Woodstock: Forty years later, a hazy legacy

What isn’t debatable about Woodstock is that a slew of documentaries, books, and tchotchkes has turned that three day weekend into a bona fide brand.

“Man, I loved Woodstock,” said Jim Shea in The Hartford Courant. Jimi Hendrix and Janis Joplin, the mud and the acid, the sharing and the caring ... it was all too groovy. “Of course, I wasn’t actually there.” No matter, said Chris Vognar in The Dallas Morning News. Long before its 40th anniversary this week, the three-day music and love fest had morphed into “pretty much anything you would like it to mean.” For the half-million flower children who descended on Max Yasgur’s upstate New York farm, Woodstock was a peaceful celebration of humanity. “For those who wanted to direct the revelers to a barber and a bathtub, Woodstock is still an epithet.” What isn’t debatable, though, is that a slew of documentaries, books, and tchotchkes has redefined Woodstock as a bona fide brand—purveyed and consumed by the same baby boomers who once despised the kind of commercialism it now represents. “The show lives on as a cash cow, one more commodity in the marketplace of nostalgia.”

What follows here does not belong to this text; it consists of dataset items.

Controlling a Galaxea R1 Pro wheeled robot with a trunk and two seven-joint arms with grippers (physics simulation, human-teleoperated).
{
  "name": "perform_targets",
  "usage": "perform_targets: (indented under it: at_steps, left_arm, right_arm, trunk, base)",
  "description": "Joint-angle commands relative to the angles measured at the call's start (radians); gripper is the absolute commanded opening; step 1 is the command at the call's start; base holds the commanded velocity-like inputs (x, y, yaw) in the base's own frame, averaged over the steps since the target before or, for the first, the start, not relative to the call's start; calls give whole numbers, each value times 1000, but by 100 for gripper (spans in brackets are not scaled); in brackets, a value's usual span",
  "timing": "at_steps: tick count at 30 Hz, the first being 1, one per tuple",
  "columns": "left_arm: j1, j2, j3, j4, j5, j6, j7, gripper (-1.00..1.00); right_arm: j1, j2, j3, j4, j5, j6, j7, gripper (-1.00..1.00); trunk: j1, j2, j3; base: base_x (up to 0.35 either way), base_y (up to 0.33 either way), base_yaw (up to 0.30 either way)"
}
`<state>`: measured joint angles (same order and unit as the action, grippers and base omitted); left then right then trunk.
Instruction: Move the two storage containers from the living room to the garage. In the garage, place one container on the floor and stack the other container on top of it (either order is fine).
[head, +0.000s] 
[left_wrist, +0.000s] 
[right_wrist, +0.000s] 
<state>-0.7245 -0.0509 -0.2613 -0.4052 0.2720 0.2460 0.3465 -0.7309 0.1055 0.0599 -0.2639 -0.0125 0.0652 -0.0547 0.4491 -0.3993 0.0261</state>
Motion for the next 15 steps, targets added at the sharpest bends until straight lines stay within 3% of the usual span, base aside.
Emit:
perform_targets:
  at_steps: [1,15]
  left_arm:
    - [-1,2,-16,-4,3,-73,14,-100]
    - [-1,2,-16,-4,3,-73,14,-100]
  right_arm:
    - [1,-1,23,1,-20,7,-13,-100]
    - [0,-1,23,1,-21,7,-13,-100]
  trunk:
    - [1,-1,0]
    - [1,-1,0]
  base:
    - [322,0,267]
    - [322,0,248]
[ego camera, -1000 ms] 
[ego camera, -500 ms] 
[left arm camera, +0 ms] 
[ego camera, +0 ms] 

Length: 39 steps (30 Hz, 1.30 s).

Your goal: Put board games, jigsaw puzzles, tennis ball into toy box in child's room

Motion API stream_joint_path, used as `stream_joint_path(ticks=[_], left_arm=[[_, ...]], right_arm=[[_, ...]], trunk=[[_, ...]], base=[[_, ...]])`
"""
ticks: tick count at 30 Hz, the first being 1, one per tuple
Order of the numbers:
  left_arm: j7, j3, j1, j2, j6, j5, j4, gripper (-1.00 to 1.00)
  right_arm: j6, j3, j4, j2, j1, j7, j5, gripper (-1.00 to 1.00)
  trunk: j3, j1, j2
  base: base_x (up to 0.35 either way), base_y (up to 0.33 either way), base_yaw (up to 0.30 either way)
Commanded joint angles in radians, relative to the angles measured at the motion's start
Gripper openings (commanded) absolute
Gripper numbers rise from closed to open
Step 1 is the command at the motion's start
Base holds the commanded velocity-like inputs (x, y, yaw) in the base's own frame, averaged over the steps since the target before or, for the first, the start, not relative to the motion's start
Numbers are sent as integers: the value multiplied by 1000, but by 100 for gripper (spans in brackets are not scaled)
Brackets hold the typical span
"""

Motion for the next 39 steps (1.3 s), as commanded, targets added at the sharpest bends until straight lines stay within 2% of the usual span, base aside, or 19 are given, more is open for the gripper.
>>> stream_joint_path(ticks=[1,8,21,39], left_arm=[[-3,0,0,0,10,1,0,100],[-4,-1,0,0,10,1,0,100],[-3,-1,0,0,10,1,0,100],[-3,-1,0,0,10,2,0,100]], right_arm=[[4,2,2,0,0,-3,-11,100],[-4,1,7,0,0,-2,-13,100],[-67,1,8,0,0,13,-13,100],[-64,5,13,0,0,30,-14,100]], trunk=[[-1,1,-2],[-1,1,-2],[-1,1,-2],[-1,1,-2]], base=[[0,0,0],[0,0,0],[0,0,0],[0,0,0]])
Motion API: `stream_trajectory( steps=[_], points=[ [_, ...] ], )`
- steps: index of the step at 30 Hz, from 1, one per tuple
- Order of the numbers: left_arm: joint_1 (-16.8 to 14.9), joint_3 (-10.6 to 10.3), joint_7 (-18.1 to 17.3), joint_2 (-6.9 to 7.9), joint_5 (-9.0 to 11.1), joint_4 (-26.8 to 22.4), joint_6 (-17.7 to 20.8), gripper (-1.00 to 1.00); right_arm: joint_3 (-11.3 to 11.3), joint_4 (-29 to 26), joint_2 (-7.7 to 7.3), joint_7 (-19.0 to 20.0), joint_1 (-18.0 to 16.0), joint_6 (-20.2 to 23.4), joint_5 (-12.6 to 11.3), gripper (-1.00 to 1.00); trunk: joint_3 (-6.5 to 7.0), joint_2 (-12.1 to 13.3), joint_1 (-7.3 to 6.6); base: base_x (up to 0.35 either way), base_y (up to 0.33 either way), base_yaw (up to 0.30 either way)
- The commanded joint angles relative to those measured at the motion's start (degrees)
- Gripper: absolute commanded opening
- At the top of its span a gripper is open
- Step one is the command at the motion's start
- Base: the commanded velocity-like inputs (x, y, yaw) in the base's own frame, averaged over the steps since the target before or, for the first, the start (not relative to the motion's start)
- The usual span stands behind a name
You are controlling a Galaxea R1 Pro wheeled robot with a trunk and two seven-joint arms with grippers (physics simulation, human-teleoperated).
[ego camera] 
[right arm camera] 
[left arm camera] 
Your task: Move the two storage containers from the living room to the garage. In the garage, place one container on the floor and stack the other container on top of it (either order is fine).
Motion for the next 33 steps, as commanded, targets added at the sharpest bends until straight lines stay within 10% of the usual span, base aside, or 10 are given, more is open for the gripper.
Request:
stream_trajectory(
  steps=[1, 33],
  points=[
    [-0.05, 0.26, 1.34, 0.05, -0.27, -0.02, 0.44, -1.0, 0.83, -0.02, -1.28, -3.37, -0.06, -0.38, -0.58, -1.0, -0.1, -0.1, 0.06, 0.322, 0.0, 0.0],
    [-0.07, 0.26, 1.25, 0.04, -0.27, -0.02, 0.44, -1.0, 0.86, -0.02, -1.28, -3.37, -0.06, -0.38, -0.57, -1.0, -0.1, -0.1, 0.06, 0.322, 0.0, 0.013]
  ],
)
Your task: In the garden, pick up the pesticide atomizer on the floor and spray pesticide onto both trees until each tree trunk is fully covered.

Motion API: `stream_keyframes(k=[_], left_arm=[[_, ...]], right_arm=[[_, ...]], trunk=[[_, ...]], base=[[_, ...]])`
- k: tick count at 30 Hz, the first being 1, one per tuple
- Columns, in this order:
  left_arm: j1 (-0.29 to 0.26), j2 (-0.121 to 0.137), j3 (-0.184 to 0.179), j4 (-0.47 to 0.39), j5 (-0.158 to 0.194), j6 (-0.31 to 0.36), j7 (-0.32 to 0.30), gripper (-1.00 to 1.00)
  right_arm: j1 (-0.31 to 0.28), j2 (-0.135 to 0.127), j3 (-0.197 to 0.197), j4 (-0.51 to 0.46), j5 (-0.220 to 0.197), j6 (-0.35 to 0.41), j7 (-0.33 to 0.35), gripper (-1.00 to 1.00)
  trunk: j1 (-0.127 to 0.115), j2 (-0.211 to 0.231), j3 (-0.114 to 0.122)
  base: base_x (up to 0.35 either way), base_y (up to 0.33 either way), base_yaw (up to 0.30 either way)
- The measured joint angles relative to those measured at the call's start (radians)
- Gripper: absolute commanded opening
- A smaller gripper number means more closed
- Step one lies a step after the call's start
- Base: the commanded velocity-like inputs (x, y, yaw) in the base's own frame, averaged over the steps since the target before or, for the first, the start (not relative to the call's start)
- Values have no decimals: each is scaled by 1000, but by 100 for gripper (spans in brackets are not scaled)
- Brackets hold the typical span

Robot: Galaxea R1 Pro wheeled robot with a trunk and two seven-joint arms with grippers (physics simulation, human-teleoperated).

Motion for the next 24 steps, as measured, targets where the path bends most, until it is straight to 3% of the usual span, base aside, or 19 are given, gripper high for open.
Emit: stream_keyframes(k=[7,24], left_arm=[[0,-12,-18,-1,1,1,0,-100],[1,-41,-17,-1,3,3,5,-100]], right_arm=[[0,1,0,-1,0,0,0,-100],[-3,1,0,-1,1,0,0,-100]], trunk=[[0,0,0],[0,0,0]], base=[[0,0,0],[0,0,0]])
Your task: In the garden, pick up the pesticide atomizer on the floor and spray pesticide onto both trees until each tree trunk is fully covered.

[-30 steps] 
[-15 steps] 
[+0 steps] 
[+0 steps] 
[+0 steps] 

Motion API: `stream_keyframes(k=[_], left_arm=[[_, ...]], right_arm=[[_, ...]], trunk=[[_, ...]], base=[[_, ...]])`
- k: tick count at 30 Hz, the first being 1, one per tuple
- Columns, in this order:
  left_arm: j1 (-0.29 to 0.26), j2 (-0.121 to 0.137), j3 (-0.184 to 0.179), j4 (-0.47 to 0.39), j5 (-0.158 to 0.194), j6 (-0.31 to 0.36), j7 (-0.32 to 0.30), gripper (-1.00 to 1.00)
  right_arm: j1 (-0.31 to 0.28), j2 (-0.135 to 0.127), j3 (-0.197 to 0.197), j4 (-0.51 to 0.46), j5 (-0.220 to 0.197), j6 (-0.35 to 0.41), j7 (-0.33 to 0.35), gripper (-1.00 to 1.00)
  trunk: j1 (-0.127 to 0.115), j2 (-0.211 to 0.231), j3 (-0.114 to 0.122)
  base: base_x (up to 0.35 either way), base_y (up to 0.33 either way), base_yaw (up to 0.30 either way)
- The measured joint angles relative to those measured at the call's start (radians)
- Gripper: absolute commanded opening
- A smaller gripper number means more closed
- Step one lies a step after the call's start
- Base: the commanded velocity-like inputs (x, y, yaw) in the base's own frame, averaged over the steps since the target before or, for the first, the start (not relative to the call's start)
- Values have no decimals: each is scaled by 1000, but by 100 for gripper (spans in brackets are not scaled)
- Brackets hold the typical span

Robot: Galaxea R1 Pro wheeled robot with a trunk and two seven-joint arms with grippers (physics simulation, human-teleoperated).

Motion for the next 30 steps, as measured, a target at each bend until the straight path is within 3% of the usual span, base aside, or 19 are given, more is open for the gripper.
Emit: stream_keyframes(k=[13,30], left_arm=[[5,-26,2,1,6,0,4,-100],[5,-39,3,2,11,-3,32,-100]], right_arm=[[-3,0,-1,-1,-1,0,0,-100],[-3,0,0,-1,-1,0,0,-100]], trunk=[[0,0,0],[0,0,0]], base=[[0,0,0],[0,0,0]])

“As an authentic Woodstock attendee—or should I say victim?”—I find that nostalgia baffling, said Mark Hosenball in Newsweek.com. For me, Woodstock was “colossal traffic jams, torrential rain, reeking portable johns, barely edible food, and sprawling, disorganized crowds.” Yes, some of the music was great, but in hindsight, Woodstock’s primary legacy is the fact that “500,000 people jammed into a mudhole didn’t fight, riot, or annihilate each other.” Even as a music festival, “Woodstock was pretty much a bust,” said Jim Fusilli in The Wall Street Journal. Many of the artists—the Who, John Sebastian, and Crosby, Stills & Nash among them—didn’t play well at all. That’s why when Atlantic released the concert album, it “intentionally disguised some of the flaws.” This artifice helped ensure the myth of Woodstock as a “cosmically significant cultural event.”